Luna arched an eyebrow.
He took off his sunglasses with dramatic slowness.
She read the message twice more, then snorted in disdain, as if she had read a tax report instead of something from the man she had, until just a few days ago, dragged onto a dance floor as if he were her royal toy.
"Dear Luna…?" She spoke loudly, indignantly, staring at her phone. "'Hereby'…?! What is this, a diplomatic letter or the UN manual?"
He tossed his cell phone aside on the lounge chair, crossed his arms, and let out a long sigh of 'what a slow man, my God in heaven and the imperial coffers'.
"This prince is an emotional bureaucrat…
Do you want to court or open an embassy, my son?"
She glanced at her phone out of the corner of her eye, thinking for a few seconds.
Then he picked up the device and typed with absolute coldness:
@CheiroDeTerraPósChuva typing...
@CheiroDeTerraPósChuva: "..."
And he sent.
Just that.
Three dots.
The ultimate weapon of high-caliber passive-aggressive communication.
Seconds later, the phone vibrated again.
@Matthew Solarius: "...Something wrong?"
Luna rolled her eyes, pinched the bridge of her nose with her thumb, and muttered, "You, Matthew. You're wrong. In the world. In the way you breathe. In the way you exist."
He replied again:
@CheiroDeTerraPósChuva: "…"
More dots.
Little dots of sarcasm, of 'I'm judging you', of 'you should know why I'm angry' energy.
Meanwhile, Ivy appeared holographically next to the lounge chair. "Would you like me to intercept and translate Matthew's diplomatic message into emotional language and analyze hidden intentions?"
Luna answered without hesitation. "Yes, please. Because if it were up to him, I'd die not knowing if he was flirting, signing a treaty, or inviting me to a G20 meeting."

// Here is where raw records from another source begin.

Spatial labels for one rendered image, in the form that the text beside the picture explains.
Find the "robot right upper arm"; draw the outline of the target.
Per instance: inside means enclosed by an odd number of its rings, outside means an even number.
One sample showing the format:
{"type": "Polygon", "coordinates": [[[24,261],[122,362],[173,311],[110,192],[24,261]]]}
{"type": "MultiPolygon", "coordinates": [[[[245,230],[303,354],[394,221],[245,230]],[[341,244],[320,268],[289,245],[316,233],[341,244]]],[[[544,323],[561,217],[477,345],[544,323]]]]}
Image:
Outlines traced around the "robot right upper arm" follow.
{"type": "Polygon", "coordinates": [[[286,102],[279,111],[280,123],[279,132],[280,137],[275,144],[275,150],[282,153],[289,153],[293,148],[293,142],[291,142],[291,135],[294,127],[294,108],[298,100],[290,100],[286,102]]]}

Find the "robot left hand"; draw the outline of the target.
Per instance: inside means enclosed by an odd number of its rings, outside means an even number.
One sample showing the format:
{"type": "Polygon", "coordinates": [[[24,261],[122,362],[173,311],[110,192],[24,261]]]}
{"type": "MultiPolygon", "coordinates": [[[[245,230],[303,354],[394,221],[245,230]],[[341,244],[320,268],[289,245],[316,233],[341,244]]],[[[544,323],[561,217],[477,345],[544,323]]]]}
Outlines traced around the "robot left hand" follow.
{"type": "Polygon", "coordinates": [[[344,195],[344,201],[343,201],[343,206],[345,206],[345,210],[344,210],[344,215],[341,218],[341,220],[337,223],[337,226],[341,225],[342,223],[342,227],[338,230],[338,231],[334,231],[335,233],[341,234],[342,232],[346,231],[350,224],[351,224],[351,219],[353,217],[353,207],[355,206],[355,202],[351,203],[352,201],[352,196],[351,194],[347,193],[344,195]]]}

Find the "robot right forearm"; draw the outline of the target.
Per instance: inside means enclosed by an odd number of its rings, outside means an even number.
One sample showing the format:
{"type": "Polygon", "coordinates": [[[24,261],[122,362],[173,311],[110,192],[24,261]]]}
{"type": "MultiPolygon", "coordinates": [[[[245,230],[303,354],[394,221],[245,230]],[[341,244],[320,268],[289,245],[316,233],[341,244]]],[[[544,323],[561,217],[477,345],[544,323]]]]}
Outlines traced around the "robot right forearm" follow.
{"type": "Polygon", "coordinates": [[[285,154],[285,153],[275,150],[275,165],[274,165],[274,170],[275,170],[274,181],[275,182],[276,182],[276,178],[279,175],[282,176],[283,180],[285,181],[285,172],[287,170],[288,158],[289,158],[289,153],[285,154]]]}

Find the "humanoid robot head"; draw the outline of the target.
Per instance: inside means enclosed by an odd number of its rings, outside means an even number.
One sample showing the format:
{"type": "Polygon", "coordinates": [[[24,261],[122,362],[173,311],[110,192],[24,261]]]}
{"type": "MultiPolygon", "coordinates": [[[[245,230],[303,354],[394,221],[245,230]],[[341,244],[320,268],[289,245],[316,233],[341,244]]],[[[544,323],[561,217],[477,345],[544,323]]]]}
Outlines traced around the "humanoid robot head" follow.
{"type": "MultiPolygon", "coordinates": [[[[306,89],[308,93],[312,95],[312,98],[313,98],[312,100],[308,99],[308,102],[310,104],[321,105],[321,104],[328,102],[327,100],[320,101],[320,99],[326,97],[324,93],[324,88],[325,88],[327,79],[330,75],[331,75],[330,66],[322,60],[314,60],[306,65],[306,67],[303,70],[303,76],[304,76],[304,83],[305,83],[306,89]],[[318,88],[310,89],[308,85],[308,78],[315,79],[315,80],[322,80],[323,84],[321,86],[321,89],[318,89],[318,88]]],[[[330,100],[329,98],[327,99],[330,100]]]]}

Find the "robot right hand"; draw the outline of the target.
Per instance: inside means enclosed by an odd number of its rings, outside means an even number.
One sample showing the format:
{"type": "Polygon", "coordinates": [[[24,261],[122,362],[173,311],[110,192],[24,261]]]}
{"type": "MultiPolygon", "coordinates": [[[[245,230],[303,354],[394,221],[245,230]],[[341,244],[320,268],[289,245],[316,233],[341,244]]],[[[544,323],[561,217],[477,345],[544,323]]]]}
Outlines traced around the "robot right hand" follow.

Ivy quickly analyzed and responded with impeccable neutrality.
"Analysis complete. Emotional translation:
"Hi, Luna. I'm thinking about you, but I'm a foolish prince afraid to appear vulnerable, so I hide my intentions behind bureaucratic phrases. Notice me. Please."
Luna smiled sideways, satisfied.
"Aha! I knew it. Idiot or not… you still think about me."
He looked up at the sky, the sun shining brightly over the infinity pool, and murmured with a venomous smile, "Very well, Matthew... now you'll have to chase me with a certified letter and enchanted flowers, because my patience is on vacation."